### TASK DIRECTIONS
Look over the entries that follow. Report how many lines contain "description", with nothing else.

[Dataset records]
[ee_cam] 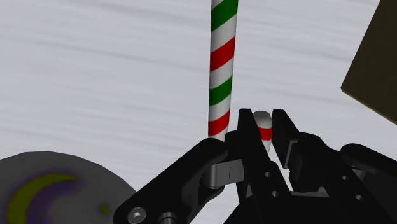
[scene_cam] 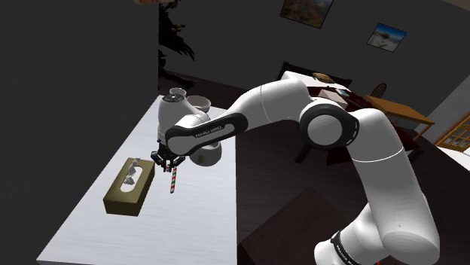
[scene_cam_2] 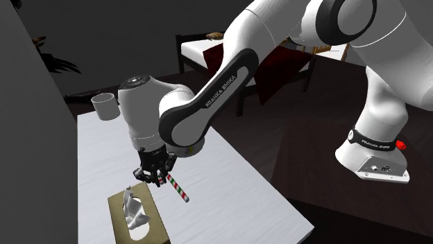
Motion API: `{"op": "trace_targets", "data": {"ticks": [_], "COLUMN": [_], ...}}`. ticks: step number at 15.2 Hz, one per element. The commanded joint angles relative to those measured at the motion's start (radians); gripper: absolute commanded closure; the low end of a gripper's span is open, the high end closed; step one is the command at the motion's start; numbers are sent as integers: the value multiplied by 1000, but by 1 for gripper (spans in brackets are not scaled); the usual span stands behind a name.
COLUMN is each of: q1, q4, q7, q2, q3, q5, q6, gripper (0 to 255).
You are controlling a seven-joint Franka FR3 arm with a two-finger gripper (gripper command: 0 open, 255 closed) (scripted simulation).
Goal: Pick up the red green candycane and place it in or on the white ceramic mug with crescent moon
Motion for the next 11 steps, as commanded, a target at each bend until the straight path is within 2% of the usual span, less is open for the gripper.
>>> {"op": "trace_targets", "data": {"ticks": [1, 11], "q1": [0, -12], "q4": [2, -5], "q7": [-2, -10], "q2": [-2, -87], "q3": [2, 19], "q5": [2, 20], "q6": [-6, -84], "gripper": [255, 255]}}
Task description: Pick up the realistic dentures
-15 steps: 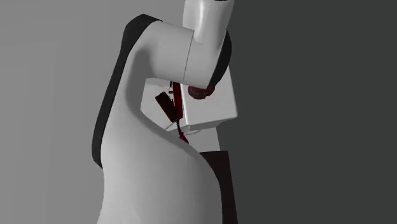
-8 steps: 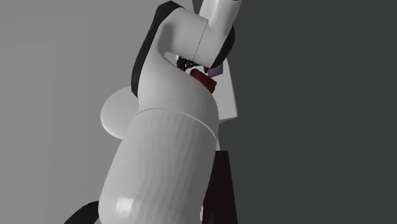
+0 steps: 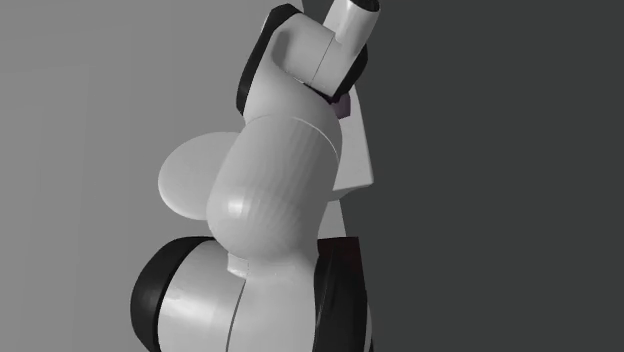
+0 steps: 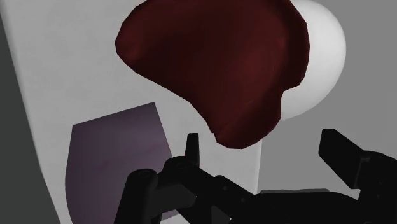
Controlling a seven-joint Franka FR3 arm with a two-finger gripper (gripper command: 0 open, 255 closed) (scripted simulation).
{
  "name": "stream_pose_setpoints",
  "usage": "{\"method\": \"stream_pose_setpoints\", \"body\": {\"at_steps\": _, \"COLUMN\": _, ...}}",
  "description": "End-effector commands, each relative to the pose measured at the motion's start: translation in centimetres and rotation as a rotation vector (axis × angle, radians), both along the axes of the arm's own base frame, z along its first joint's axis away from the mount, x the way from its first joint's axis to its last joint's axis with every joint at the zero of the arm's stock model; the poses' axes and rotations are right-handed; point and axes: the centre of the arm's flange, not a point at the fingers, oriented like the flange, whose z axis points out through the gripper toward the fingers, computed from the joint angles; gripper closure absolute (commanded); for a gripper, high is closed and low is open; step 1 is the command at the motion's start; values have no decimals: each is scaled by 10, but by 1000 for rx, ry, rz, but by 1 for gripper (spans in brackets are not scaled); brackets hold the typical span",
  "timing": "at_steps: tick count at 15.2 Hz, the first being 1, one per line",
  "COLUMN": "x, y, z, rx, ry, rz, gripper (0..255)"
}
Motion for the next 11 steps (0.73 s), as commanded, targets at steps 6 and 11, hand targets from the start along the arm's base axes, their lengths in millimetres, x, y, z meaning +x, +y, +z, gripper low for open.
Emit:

### RESPONSE AREA
2